Bello di tanta speme il tuo presente,

da me il diparto con trafitto core.

Alf.

Troppo poni in oblio che mi sei caro.

Tasso.

Obbedire è il mio compito e null'altro

nutrir pensiero. Ah! di più nobil dono

il rifiuto m'impongono i destini.

Mal convien la corona al prigioniero;

levo io medesmo dalla fronte il fregio

che concesso parea per gli anni eterni.

Troppo per tempo mi largiano i cieli

la più bella ventura, e troppo tosto

involata mi vien, come se il cuore

superbito ne avesse. Or tu ti togli

ciò che nessuno ti potea mai tôrre,

ciò che niun nume un'altra volta dona.

A mirabili prove è posto l'uomo,

cui durar non potrebbe, ove Natura

non gli avesse largito una felice

levità di pensiero.
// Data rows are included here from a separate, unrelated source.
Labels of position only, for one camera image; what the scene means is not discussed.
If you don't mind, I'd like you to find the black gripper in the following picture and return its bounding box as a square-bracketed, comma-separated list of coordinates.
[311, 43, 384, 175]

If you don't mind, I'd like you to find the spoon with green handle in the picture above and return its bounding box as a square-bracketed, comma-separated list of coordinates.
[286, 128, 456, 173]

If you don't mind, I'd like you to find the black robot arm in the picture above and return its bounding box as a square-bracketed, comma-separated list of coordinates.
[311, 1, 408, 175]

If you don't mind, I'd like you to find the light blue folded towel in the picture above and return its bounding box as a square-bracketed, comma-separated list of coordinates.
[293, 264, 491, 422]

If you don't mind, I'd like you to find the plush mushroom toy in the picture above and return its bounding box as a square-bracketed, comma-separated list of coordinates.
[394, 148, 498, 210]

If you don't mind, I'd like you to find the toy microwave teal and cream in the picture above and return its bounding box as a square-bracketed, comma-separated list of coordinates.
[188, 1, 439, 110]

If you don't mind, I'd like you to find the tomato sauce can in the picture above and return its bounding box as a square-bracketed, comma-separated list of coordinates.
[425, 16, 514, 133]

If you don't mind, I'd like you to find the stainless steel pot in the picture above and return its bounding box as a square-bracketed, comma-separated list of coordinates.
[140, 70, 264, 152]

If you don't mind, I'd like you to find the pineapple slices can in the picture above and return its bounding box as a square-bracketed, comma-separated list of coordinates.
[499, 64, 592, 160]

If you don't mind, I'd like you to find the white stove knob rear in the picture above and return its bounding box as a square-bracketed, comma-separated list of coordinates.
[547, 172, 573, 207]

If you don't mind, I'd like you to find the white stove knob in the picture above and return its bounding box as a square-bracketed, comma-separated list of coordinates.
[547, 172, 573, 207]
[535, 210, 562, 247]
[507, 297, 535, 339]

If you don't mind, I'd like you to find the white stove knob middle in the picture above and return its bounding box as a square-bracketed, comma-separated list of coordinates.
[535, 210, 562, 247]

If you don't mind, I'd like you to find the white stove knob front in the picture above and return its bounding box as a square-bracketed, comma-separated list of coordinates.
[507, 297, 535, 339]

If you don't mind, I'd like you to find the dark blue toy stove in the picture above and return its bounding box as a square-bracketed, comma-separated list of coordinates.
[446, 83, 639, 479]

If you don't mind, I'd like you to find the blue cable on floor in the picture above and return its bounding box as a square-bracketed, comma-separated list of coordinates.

Inestimati

doni a lui prodigando, essa gli apprende

a sofferir la povertà tranquillo;

ei con subita voglia apre le mani

perchè senza ritorno il ben ne fugga.

Al mio bacio una lagrima si mesce

e ti sacra al passato! E ben si addice

della nostra fralezza il gentil segno.

Chi mai del pianto temperar si puote,

se le immortali cose anco ravvolve

il supremo destino? A questo acciaro

che a mertarti, ahi! non valse, or t'accompagna,

e come sopra il feretro d'un prode

posa, avvolta con esso, in sulla tomba

che mie venture e mie speranze chiude.

La corona e l'acciaro è ben ragione

ch'io volentieri a' piedi tuoi deponga;

perchè chi armato è assai, se tu t'adiri?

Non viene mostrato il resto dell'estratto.